The Swiss banking sector is the largest single branch of the Swiss economy, representing nearly 11 per cent of total economic output – roughly twice as high as in France, Germany or the United States.

First survey

Mirabaud’s comments came during the presentation of a comprehensive, first-ever survey on the short-term prospects for the Swiss banking sector.

The “Banking Barometer”, which was prepared in collaboration with BAK Basel Economics, will be published every September, and aims to summarise prospects for the sector as a whole over the following six months.

SBA chief executive Urs Roth told the conference that Swiss banking leaders had renewed confidence in the future, following the successful conclusion of this year’s second round of bilateral agreements with the European Union.

He said Swiss banks supported the accords on taxation of interest income, fraud and cross-border controls “without any ifs or buts”.

Roth called on Swiss politicians and voters to ensure that they came into force as soon as possible.

“The result as a whole is balanced, the concessions are acceptable, and – something of decisive importance for us – bank customer secrecy stays guaranteed on a long-term basis,” he said.

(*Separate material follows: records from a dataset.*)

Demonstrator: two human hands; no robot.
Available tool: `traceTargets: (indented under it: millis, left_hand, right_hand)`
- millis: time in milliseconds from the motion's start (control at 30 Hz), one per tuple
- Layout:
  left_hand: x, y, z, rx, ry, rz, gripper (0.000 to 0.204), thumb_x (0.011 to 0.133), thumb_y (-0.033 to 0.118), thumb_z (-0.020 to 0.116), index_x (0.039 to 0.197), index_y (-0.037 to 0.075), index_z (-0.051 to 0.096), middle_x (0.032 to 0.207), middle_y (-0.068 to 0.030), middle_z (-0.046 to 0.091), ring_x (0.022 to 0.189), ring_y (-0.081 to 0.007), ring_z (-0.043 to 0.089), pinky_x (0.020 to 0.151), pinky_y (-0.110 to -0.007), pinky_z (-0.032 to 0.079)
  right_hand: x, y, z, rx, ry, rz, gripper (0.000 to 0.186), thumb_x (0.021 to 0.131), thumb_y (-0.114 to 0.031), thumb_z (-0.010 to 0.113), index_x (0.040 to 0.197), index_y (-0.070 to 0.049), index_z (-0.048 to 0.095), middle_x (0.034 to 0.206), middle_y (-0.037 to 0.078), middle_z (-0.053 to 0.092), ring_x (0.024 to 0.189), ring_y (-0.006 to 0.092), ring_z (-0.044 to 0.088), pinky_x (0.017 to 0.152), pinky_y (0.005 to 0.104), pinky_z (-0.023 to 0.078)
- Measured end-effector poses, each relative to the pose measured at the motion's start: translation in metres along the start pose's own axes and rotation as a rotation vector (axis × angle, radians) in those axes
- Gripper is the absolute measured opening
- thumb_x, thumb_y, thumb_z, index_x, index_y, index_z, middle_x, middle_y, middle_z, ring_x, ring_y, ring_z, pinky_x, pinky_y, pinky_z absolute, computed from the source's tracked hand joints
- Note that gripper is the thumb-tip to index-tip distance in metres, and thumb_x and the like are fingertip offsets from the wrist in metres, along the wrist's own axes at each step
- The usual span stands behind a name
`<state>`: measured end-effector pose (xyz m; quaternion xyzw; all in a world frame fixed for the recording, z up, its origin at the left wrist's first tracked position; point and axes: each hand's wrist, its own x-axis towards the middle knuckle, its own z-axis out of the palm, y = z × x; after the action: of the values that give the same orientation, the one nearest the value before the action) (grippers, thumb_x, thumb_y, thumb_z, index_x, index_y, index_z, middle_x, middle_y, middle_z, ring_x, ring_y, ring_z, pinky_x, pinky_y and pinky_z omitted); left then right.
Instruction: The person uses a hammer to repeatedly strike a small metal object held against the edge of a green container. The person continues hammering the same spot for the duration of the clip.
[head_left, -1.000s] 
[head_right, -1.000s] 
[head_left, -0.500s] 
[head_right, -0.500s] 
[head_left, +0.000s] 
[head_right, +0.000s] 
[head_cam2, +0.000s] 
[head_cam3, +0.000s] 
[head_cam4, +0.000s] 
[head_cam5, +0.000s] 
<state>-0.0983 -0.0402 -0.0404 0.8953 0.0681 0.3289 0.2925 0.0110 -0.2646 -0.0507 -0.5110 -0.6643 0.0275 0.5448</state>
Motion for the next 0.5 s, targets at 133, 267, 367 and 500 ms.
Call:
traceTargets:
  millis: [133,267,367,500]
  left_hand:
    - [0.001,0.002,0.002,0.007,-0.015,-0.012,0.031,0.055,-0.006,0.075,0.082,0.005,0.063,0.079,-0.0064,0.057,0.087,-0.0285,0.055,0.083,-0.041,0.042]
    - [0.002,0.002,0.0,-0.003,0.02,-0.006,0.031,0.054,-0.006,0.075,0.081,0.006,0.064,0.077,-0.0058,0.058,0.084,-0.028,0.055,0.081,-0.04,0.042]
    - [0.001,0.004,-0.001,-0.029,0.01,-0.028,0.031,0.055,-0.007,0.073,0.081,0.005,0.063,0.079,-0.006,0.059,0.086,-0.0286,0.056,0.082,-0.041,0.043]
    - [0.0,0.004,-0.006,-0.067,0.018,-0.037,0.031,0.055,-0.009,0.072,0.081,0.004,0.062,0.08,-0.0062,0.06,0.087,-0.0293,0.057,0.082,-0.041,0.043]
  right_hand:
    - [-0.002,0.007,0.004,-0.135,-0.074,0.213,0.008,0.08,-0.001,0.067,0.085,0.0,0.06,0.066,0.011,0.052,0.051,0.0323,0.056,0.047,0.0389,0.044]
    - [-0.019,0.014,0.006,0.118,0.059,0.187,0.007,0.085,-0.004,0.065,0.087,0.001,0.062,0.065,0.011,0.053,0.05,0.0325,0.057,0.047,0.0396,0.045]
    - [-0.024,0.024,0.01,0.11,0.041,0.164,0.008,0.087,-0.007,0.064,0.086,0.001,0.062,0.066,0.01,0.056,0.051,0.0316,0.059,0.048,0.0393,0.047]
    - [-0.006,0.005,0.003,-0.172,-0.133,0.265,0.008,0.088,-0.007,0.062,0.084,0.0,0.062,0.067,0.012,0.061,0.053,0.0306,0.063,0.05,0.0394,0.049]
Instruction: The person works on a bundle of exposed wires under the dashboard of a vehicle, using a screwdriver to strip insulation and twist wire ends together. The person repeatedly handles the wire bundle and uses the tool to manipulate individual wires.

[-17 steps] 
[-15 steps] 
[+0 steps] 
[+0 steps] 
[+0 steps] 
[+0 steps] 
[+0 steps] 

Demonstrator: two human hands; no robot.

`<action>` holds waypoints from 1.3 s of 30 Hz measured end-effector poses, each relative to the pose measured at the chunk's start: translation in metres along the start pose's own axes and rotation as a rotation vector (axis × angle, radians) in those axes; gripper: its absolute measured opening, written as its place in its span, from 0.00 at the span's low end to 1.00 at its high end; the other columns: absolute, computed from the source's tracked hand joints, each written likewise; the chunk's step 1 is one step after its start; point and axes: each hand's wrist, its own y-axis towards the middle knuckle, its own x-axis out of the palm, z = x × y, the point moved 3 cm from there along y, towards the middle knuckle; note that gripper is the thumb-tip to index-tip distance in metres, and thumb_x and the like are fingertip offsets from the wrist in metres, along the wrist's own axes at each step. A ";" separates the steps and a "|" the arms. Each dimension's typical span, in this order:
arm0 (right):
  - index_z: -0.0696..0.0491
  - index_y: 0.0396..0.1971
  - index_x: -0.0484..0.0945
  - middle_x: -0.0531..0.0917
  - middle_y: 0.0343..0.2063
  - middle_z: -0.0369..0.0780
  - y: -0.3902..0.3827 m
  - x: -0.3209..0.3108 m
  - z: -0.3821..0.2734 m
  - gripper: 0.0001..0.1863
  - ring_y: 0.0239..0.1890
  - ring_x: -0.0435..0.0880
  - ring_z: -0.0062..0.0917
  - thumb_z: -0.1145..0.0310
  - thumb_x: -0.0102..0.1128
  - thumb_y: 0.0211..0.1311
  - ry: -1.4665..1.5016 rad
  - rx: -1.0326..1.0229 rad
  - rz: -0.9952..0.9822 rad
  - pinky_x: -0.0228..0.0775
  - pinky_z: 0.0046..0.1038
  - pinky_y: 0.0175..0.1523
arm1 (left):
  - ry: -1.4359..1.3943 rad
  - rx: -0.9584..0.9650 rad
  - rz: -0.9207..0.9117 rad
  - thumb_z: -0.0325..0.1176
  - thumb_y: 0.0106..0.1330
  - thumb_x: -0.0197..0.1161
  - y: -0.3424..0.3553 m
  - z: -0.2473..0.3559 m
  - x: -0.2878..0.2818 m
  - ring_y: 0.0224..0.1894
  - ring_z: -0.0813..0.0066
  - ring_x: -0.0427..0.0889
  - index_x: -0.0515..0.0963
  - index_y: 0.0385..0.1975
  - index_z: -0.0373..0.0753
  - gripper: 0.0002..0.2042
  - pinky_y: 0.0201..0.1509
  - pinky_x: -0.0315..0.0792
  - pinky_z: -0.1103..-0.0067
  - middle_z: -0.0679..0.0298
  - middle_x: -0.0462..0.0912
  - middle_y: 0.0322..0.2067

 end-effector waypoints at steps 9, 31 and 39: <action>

swissinfo, Chris Lewis in Zurich

The SBA says the Swiss banking sector is on the up after three years of poor financial results and job losses.

However, it warns that Swiss banks cannot remain unaffected by the current slow-down in the world economy and global stock markets.

While future growth will only be moderate, the number of jobs in the sector is set to stabilise.

The Swiss banking sector is the single largest contributor to Swiss GDP.
It accounts for nearly 11 per cent of the total – much higher than in most other countries.
It employs roughly 100,000 people directly, and up to twice as many indirectly.
The SBA estimates that Swiss banks contribute 12 per cent to total national taxation income.